● EXERCISE
Search the records for "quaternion". Report every line where it occurs.

● Stored items from a collection
--- START ---

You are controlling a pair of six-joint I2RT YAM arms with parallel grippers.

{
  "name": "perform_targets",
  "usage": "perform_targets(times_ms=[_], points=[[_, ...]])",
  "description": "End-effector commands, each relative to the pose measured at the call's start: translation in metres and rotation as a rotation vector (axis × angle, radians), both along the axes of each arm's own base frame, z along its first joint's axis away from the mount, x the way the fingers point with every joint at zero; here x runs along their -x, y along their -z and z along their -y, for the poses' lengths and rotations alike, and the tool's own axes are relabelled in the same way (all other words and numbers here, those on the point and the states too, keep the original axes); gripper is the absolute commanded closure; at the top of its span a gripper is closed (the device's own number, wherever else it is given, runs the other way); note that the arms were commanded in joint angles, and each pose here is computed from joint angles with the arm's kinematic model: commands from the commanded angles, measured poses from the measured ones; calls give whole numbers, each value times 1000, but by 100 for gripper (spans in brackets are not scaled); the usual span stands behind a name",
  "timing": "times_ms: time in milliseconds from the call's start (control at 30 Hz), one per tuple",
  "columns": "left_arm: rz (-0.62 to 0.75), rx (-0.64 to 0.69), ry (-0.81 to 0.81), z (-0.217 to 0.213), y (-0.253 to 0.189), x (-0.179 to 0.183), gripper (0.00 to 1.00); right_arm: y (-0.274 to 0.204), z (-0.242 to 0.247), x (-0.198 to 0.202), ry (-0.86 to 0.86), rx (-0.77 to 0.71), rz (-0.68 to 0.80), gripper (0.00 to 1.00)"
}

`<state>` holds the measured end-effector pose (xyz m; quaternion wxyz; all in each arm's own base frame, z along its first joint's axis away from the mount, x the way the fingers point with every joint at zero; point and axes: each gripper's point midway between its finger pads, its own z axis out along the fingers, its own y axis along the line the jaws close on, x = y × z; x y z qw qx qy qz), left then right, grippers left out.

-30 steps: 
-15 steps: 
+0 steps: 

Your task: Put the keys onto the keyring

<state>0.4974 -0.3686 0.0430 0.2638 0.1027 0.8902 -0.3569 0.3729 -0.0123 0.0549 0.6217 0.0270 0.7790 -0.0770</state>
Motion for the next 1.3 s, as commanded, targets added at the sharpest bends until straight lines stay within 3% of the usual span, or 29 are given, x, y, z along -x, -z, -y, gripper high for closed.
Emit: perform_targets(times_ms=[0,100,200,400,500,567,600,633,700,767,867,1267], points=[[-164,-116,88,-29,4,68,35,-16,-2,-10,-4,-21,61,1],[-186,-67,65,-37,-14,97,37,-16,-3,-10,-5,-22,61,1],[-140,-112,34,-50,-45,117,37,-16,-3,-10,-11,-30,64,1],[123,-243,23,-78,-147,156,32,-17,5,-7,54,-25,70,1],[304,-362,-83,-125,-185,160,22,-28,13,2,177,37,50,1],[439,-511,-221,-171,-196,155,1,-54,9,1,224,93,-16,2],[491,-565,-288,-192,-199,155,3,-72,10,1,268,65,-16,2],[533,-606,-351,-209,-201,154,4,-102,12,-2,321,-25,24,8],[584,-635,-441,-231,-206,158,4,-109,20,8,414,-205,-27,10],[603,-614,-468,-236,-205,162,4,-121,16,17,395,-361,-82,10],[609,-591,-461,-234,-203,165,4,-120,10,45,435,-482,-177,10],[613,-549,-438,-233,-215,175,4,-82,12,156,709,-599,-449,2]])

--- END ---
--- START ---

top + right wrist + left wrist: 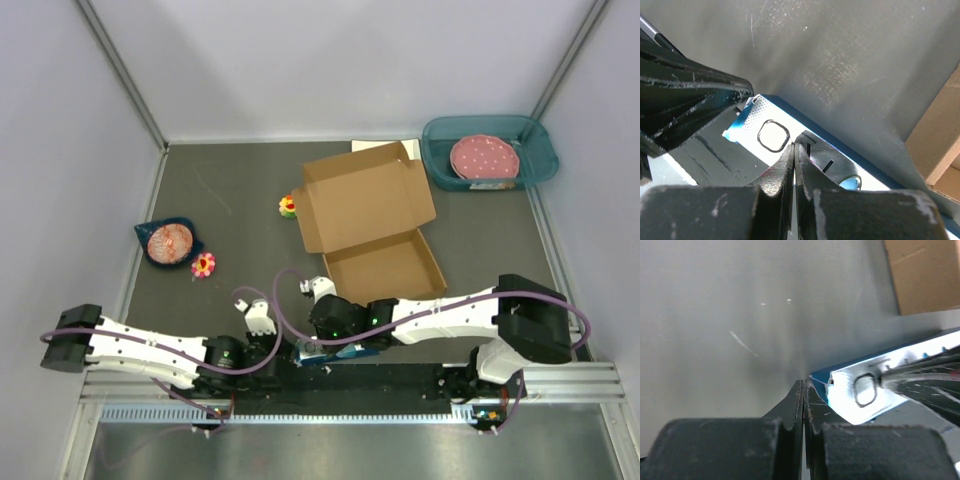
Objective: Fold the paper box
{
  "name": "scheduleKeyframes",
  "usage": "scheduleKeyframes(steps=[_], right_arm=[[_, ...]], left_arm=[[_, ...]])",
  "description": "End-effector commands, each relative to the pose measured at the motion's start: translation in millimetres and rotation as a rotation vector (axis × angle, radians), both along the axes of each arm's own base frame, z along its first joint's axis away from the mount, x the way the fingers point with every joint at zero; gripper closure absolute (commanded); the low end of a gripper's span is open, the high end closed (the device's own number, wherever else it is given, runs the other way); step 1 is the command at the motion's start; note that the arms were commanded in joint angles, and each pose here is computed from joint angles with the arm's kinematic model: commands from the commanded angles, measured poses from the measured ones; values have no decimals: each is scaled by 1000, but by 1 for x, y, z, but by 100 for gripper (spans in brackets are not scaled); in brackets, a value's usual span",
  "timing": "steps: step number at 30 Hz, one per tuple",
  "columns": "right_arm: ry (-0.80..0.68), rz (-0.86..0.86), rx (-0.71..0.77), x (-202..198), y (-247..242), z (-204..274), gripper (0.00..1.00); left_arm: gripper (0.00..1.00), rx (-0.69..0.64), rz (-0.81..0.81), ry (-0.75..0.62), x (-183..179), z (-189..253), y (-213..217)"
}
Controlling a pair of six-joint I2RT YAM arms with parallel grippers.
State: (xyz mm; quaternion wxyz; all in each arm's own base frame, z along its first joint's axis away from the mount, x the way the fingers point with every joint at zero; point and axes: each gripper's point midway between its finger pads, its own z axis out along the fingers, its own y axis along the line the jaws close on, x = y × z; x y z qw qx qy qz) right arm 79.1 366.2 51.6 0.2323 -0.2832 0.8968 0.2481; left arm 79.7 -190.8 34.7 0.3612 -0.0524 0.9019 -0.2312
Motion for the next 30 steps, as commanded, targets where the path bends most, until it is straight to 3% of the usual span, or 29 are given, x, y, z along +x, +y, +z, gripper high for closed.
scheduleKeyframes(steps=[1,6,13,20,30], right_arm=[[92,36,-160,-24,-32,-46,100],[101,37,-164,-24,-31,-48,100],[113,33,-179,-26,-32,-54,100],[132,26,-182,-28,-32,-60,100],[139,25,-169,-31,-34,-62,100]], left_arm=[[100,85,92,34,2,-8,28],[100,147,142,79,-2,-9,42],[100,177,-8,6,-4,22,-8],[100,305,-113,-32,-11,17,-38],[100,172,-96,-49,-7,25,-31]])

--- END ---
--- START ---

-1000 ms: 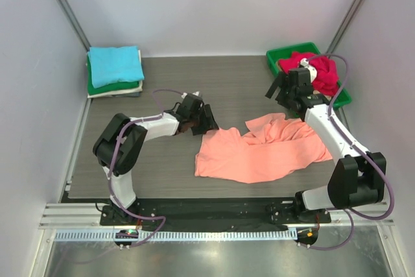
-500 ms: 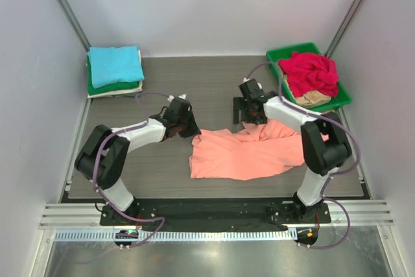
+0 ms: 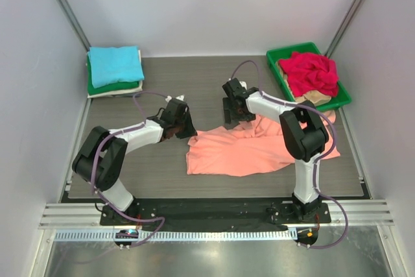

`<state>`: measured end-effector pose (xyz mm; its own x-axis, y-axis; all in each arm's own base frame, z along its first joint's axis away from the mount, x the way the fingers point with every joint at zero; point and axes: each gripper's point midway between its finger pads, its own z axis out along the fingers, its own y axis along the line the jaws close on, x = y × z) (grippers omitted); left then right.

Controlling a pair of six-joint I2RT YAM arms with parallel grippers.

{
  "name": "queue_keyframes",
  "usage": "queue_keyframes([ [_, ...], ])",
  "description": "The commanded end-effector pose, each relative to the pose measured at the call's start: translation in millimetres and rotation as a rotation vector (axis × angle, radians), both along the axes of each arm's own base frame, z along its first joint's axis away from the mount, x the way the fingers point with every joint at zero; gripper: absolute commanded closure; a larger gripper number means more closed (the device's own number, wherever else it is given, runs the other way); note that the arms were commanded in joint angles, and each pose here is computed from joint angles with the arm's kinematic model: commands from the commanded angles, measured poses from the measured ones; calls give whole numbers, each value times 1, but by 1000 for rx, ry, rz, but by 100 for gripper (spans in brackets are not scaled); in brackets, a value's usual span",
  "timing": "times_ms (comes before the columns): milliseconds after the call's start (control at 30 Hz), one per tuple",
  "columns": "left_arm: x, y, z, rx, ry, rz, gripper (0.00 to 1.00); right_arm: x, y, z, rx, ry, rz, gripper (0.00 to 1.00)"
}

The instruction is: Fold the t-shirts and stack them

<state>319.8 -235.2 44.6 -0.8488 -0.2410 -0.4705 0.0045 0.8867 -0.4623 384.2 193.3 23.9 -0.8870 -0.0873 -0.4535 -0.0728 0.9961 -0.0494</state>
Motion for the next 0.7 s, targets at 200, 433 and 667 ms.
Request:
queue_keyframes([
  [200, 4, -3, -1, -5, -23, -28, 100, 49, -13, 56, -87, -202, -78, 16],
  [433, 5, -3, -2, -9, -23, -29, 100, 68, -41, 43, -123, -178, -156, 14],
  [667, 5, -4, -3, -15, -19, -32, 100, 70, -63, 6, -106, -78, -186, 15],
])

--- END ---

● ANSWER BOX
`<state>` holds the measured end-effector pose (xyz m; quaternion wxyz; all in each arm's own base frame, z along its first joint's axis away from the mount, x the way the fingers point with every joint at zero; point and axes: each gripper's point midway between its finger pads, its own z axis out along the fingers, its own y axis along the line the jaws close on, x = y × z; x y z qw qx qy qz), left then right, grippers left out.
State: (xyz mm; quaternion wxyz; all in each arm's own base frame, z along its first joint's axis away from the mount, x the way the fingers point with every joint at zero; point and axes: each gripper's point midway between its finger pads, its own z axis out along the fingers, its own y axis along the line the jaws close on, x = y × z; x y z qw qx qy qz) right arm 79.1 366.2 51.6 0.2323 -0.2832 0.8968 0.2481; left arm 79.7 -190.8 34.7 0.3612 -0.0524 0.9019 -0.2312

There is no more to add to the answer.